Countries such as Finland, Sweden, Switzerland and Austria all have conscription, for example, she told the ARINS gathering: “So we are, again, in a very Irish situation where we have our cake and we’re eating it too,” she said.
Saying that she had grown up with “a passionate hatred of England”, she said she and classmates had gathered for assembly in school every morning “beneath the Crucifix and the Proclamation of Independence with the photographs of what we considered the seven martyrs who’d signed (it).
“The only version of Irish history we heard was one of Irish heroism and English perfidy. There was never any questioning of that. It was easy to hate English and England as an abstraction because you never really encountered any English people,” she said.
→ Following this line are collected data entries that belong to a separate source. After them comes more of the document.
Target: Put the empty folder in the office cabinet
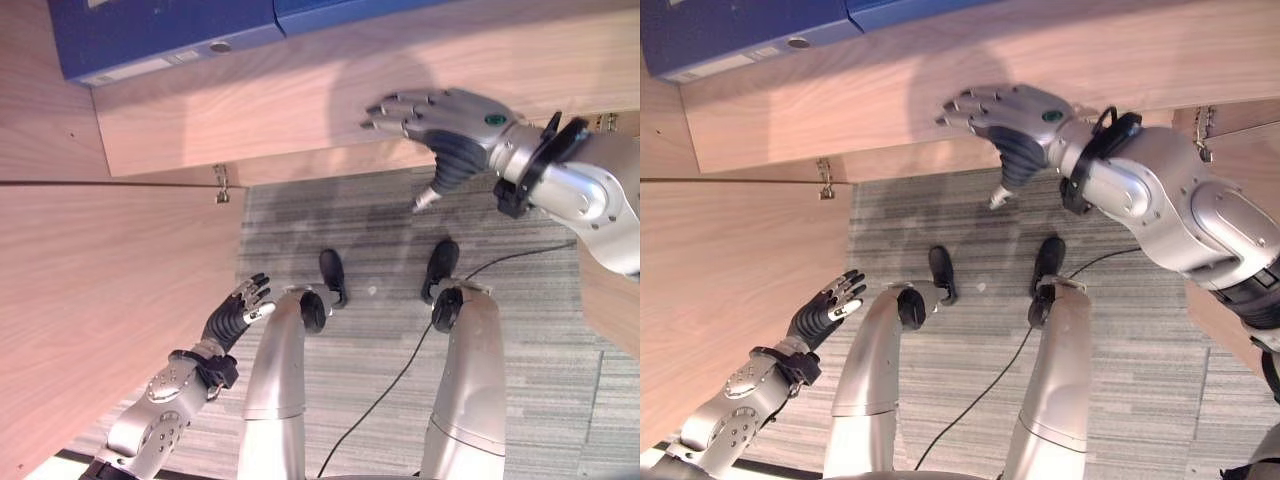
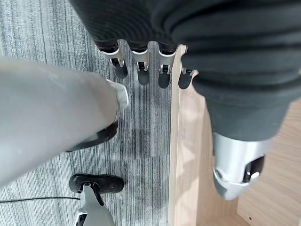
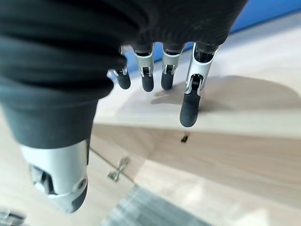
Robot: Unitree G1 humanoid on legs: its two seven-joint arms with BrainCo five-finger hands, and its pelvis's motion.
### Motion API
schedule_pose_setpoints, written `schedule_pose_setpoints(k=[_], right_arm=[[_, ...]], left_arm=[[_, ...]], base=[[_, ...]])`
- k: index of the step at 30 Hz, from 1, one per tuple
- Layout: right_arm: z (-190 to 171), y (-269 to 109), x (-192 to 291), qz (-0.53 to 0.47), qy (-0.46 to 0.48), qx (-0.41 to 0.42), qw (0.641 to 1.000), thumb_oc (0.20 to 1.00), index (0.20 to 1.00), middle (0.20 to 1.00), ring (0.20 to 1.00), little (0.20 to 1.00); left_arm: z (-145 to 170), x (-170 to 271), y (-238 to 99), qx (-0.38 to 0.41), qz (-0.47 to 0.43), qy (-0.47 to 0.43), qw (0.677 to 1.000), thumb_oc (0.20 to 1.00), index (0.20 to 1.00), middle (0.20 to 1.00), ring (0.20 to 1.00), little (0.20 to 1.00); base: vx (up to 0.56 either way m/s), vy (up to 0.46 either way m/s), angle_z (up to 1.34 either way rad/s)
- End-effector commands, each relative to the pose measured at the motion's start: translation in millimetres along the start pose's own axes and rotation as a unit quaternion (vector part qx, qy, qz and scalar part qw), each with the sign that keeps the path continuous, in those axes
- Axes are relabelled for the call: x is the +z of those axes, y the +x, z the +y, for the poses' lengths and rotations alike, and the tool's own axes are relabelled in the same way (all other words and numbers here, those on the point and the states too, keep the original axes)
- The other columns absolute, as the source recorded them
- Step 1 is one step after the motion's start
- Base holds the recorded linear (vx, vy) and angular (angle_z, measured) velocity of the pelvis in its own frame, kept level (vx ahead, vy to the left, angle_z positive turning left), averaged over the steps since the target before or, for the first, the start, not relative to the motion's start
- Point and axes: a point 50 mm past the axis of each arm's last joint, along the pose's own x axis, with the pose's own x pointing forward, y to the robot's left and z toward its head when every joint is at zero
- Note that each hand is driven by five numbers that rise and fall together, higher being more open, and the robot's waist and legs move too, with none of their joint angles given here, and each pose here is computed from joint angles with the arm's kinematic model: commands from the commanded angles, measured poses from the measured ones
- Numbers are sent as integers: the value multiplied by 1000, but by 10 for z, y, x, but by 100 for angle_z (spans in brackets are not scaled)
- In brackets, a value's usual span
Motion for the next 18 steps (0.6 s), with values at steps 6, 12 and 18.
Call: schedule_pose_setpoints(k=[6,12,18], right_arm=[[-154,-166,37,-2,-27,-44,999,1000,1000,1000,1000,1000],[-75,-167,-127,39,14,-62,997,1000,1000,1000,1000,1000],[769,23,-338,110,197,13,974,1000,1000,1000,1000,1000]], left_arm=[[72,63,-147,22,-27,-19,999,1000,1000,1000,1000,1000],[63,52,-133,21,-25,-26,999,1000,1000,1000,1000,1000],[158,-254,-6,26,47,20,998,1000,1000,1000,1000,1000]], base=[[-5,-6,-5],[0,0,0],[-160,-67,-11]])
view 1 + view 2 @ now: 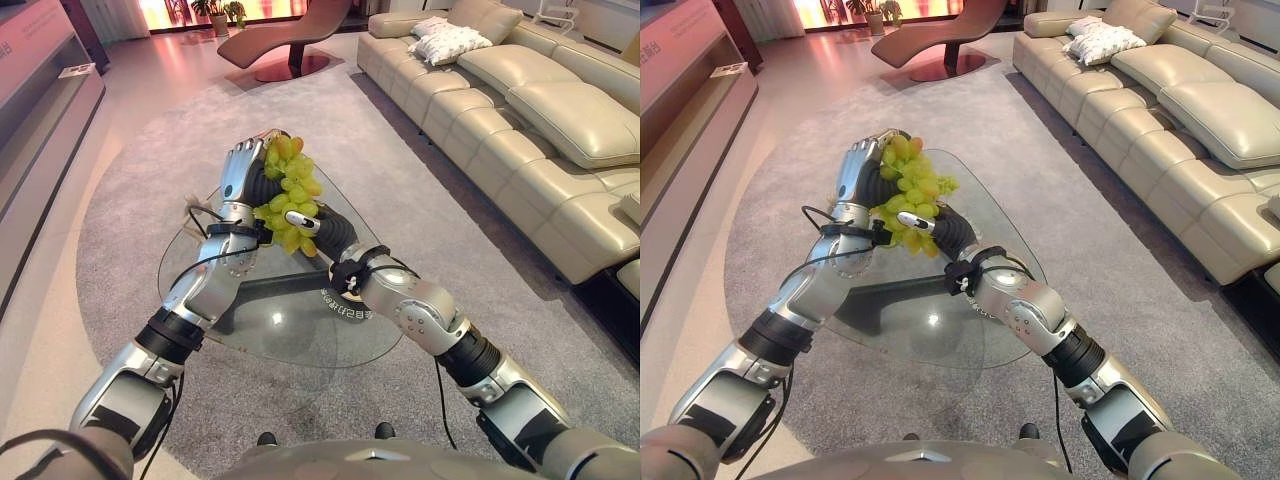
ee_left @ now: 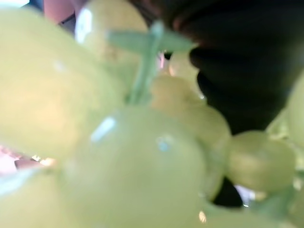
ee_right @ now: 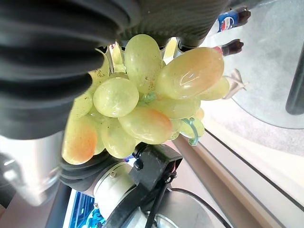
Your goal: Pick up fruits into the plate
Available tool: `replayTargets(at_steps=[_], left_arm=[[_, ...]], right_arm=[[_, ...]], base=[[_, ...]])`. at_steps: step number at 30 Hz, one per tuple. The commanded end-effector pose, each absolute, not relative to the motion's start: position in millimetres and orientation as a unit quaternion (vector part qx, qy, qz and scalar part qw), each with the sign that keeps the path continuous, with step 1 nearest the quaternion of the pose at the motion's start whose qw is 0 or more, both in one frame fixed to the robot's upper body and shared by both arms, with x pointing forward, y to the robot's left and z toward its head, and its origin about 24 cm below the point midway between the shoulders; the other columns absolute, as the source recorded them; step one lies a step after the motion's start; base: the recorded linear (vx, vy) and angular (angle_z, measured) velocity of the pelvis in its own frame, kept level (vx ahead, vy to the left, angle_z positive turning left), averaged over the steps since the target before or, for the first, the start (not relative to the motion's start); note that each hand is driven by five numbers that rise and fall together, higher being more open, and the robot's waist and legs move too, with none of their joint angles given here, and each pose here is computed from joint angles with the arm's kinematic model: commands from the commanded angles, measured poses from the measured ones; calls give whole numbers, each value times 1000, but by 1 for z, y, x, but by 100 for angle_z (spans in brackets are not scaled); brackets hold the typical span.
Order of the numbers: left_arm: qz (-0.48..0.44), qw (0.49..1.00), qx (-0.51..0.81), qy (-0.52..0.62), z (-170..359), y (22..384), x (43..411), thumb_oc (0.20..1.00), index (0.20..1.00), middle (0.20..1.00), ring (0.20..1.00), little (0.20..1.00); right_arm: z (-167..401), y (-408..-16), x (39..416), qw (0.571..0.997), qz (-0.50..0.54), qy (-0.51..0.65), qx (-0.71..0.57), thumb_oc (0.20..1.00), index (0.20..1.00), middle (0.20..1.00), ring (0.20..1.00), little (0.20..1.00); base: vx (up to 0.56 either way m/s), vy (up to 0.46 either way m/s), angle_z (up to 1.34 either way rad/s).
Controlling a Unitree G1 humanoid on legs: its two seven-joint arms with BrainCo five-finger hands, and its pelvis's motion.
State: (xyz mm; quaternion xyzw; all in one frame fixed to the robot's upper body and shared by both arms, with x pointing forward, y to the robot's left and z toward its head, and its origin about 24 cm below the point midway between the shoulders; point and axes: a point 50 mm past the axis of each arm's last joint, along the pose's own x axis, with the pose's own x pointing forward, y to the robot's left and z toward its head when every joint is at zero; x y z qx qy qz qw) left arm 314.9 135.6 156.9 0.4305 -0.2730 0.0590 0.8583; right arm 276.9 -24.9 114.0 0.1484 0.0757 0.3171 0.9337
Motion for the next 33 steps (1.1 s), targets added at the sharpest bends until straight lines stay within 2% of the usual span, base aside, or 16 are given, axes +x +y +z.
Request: replayTargets(at_steps=[1,5,6,8,19,31,32,33], left_arm=[[47,827,423,-368,206,112,324,200,200,200,200,200],[28,826,422,-373,204,104,322,200,200,200,200,200],[23,825,423,-375,204,102,322,200,200,200,200,200],[9,821,428,-379,205,95,320,200,200,200,200,200],[-21,811,437,-388,204,86,316,200,200,200,200,200],[-37,818,448,-359,192,90,316,200,200,200,200,200],[-40,820,447,-354,191,91,316,344,344,344,344,344],[-40,821,448,-352,190,92,316,655,655,655,655,655]], right_arm=[[177,8,271,902,386,-36,191,1000,1000,1000,1000,1000],[177,9,273,904,380,-32,192,1000,1000,1000,1000,1000],[177,10,273,904,379,-30,195,859,859,859,859,859],[176,12,275,905,375,-26,202,200,200,200,200,200],[177,13,277,905,364,-23,219,200,200,200,200,200],[177,4,278,905,351,-36,238,200,200,200,200,200],[178,3,278,905,349,-39,239,200,200,200,200,200],[178,2,278,905,349,-41,239,200,200,200,200,200]], base=[[0,0,0],[0,0,0],[0,0,0],[0,0,0],[0,0,0],[0,0,0],[0,0,0],[0,0,0]])
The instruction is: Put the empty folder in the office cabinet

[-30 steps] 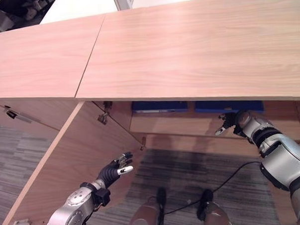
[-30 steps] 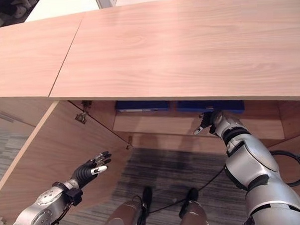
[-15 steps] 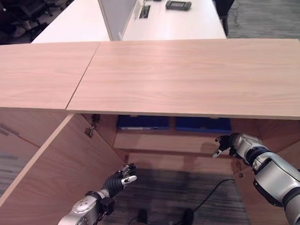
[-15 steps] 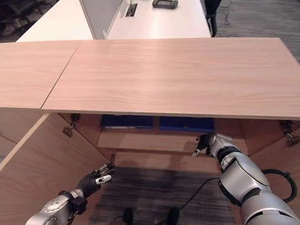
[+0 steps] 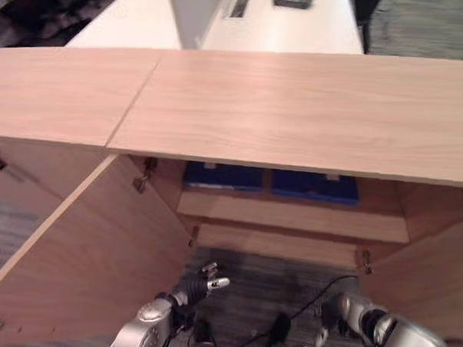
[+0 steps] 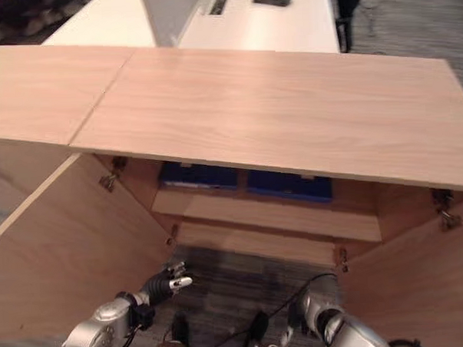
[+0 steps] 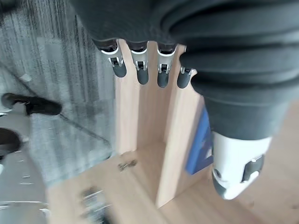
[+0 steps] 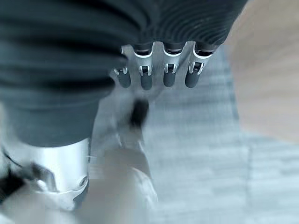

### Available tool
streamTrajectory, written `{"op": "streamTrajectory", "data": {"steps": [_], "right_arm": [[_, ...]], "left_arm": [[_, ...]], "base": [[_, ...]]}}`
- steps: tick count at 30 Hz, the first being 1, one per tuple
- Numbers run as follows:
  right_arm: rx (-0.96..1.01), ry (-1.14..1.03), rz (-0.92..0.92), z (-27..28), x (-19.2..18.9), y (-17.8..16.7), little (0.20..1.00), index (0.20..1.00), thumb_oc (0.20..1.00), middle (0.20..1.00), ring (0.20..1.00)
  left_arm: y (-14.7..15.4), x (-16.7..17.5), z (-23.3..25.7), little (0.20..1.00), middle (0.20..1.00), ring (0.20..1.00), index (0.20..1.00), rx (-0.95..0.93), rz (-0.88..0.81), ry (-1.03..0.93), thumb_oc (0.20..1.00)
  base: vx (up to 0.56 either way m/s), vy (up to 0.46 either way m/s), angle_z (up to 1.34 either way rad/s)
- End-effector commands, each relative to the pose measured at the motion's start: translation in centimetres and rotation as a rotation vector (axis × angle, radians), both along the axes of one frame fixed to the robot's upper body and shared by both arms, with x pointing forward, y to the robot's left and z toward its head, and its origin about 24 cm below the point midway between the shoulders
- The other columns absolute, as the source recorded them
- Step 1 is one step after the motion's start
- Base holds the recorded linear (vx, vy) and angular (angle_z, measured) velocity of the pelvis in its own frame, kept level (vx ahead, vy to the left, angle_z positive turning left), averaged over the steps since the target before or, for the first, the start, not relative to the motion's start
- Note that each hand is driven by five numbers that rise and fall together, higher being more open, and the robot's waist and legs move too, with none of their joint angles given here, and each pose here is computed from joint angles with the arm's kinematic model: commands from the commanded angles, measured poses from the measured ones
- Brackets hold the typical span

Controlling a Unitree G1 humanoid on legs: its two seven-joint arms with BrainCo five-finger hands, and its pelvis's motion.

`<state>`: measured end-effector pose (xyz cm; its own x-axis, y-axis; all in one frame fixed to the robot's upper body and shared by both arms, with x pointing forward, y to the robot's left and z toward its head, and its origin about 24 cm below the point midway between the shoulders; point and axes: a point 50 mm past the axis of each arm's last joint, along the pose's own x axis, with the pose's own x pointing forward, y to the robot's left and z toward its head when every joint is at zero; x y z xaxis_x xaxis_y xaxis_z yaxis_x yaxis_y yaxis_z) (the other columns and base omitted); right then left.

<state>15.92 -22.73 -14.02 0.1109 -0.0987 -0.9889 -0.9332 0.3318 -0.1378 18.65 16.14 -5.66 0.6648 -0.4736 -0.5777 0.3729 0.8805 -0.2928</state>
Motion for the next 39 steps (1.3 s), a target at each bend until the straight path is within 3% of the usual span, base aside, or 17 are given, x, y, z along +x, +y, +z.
{"op": "streamTrajectory", "data": {"steps": [1,3,7,26,30,34,39], "right_arm": [[-0.053,0.002,0.082,0.6,1.6,0.1,1.0,1.0,1.0,1.0,1.0],[-0.056,0.056,0.062,-0.5,-0.9,0.1,1.0,1.0,1.0,1.0,1.0],[-0.067,0.061,0.054,-0.9,-2.2,-0.1,1.0,1.0,1.0,1.0,1.0],[-0.041,0.002,-0.129,-1.0,-2.7,-1.0,1.0,1.0,1.0,1.0,1.0],[0.0,0.053,-0.263,-1.6,-5.5,-1.4,1.0,1.0,1.0,1.0,1.0],[0.078,0.033,-0.461,-2.3,-7.6,-0.4,1.0,1.0,1.0,1.0,1.0],[0.095,0.019,-0.586,-2.4,-8.6,-0.9,1.0,1.0,1.0,1.0,1.0]], "left_arm": [[-0.4,0.6,1.4,1.0,1.0,1.0,1.0,0.006,-0.046,-0.085,1.0],[-0.4,0.7,1.4,1.0,1.0,1.0,1.0,0.008,-0.023,-0.088,1.0],[-0.2,0.5,1.0,1.0,1.0,1.0,1.0,0.009,0.01,-0.079,1.0],[0.6,0.8,0.6,1.0,1.0,1.0,1.0,0.053,0.044,-0.08,1.0],[1.9,0.8,-0.2,1.0,1.0,1.0,1.0,0.128,0.058,-0.079,1.0],[7.0,-1.7,-1.1,1.0,1.0,1.0,1.0,0.299,0.193,-0.017,1.0],[9.3,0.2,1.3,1.0,1.0,1.0,1.0,0.321,0.392,-0.143,1.0]], "base": [[0.02,0.055,1.31],[0.03,0.117,1.3],[0.0,0.099,0.41],[-0.02,0.149,0.37],[0.04,-0.039,1.31],[0.04,-0.42,0.74],[-0.08,-0.203,0.33]]}}
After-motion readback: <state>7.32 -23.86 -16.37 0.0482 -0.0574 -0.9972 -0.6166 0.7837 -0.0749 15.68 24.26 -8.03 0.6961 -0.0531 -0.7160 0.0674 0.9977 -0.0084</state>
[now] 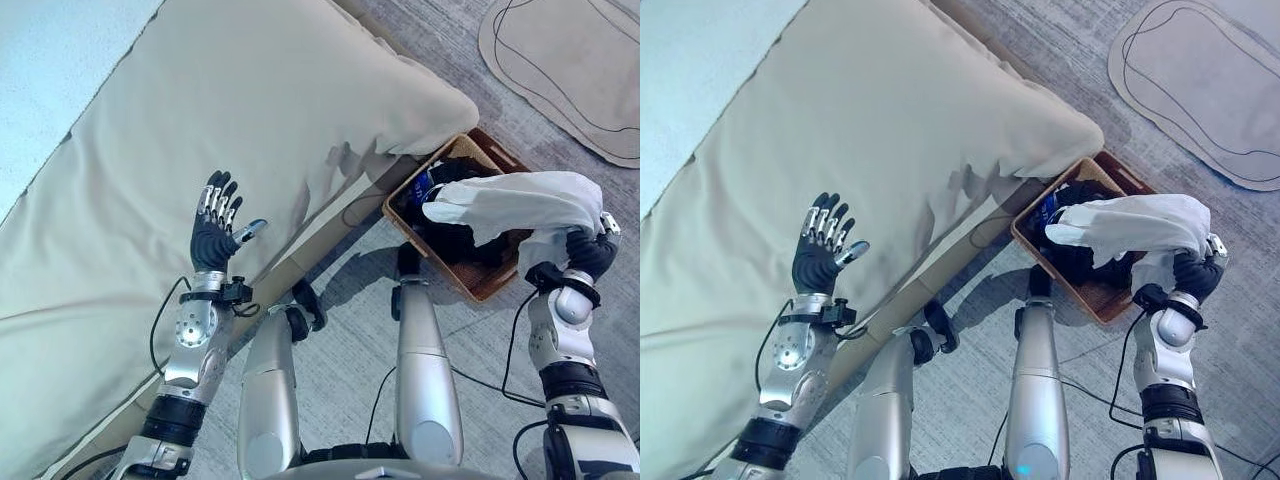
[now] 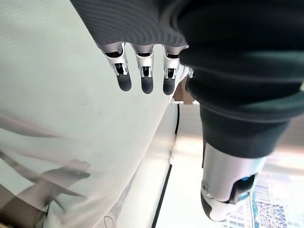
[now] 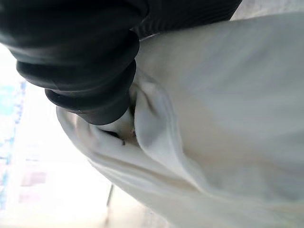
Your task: Pick up clothes into the bucket
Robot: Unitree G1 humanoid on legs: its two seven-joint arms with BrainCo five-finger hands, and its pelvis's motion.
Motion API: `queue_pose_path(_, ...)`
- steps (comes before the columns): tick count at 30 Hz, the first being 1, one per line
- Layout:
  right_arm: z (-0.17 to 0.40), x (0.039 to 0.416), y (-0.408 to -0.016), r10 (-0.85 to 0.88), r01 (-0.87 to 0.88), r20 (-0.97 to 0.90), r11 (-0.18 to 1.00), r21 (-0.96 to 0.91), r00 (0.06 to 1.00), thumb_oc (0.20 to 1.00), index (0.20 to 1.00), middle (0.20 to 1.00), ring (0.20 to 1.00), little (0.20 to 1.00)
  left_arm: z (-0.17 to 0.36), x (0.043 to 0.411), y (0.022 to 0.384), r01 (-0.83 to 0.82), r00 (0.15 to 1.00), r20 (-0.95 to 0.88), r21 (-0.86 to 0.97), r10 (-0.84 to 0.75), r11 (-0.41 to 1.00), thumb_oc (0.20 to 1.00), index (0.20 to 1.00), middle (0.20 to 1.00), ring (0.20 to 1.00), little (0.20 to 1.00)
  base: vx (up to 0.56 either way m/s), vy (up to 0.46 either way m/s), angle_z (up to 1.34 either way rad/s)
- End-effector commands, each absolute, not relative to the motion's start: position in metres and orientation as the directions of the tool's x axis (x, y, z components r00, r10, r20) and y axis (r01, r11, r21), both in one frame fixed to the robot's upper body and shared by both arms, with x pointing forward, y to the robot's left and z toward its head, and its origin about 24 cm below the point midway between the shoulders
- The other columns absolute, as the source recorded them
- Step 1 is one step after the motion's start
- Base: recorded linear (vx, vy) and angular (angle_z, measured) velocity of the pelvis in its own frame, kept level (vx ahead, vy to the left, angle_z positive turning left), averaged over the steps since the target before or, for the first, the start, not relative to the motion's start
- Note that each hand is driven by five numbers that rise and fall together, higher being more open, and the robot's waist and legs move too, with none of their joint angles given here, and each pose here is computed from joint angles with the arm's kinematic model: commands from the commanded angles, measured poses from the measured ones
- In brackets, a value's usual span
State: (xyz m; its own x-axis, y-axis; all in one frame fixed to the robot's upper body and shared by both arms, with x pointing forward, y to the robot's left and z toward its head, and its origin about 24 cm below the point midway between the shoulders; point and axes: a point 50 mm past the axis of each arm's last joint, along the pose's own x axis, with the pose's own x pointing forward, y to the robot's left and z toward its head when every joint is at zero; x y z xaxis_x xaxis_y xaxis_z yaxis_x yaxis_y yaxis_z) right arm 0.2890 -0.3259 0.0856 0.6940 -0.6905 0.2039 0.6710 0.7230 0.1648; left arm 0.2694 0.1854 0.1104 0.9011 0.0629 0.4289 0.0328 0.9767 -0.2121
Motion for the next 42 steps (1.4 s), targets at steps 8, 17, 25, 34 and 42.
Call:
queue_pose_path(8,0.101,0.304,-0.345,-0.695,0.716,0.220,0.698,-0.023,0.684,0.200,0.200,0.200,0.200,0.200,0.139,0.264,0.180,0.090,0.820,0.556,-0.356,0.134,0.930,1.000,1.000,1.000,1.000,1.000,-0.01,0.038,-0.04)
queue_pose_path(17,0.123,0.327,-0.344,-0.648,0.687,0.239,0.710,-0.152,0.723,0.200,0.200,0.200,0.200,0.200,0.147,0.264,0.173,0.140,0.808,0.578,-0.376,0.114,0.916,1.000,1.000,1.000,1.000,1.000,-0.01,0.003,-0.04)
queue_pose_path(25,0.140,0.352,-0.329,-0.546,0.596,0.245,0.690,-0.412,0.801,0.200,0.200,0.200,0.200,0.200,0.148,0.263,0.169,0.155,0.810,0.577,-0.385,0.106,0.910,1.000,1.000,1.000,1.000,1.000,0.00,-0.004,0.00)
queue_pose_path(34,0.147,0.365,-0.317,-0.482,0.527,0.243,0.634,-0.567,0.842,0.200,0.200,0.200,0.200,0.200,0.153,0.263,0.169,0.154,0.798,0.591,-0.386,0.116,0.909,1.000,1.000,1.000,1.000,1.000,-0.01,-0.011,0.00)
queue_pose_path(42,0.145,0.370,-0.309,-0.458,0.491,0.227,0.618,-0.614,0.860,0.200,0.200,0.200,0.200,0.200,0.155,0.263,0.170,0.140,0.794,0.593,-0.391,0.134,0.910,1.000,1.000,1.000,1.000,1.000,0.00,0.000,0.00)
She was appointed a Dame Commander of the Order of the British Empire in 2022 in recognition for her efforts at the University of Oxford and, earlier, the University of St Andrews to increase the number of undergraduates from poorer backgrounds.
In addition, the honour, which entitles her to the title “Dame”, marked her work to secure the partnership with AstraZeneca for the production and distribution of the Covid-19 vaccine developed at University of Oxford.
During her terms leading two of the United Kingdom’s top universities, she said “the biggest surprise” came when she realised how many people “particularly in Conservative circles in Britain had never really adapted to Irish independence”.
“They never felt that Ireland was a completely independent country,” she said in a knowledge gap that explained many of the mistakes made by the Conservatives and others before and after the 2016 Brexit referendum.
Following the Conservatives’ departure from office, she said the Labour government offers “a real opportunity to repair those relations which were damaged”, since “Labour’s attitude towards Ireland has long been much more pragmatic, with much less of the historical overtones”.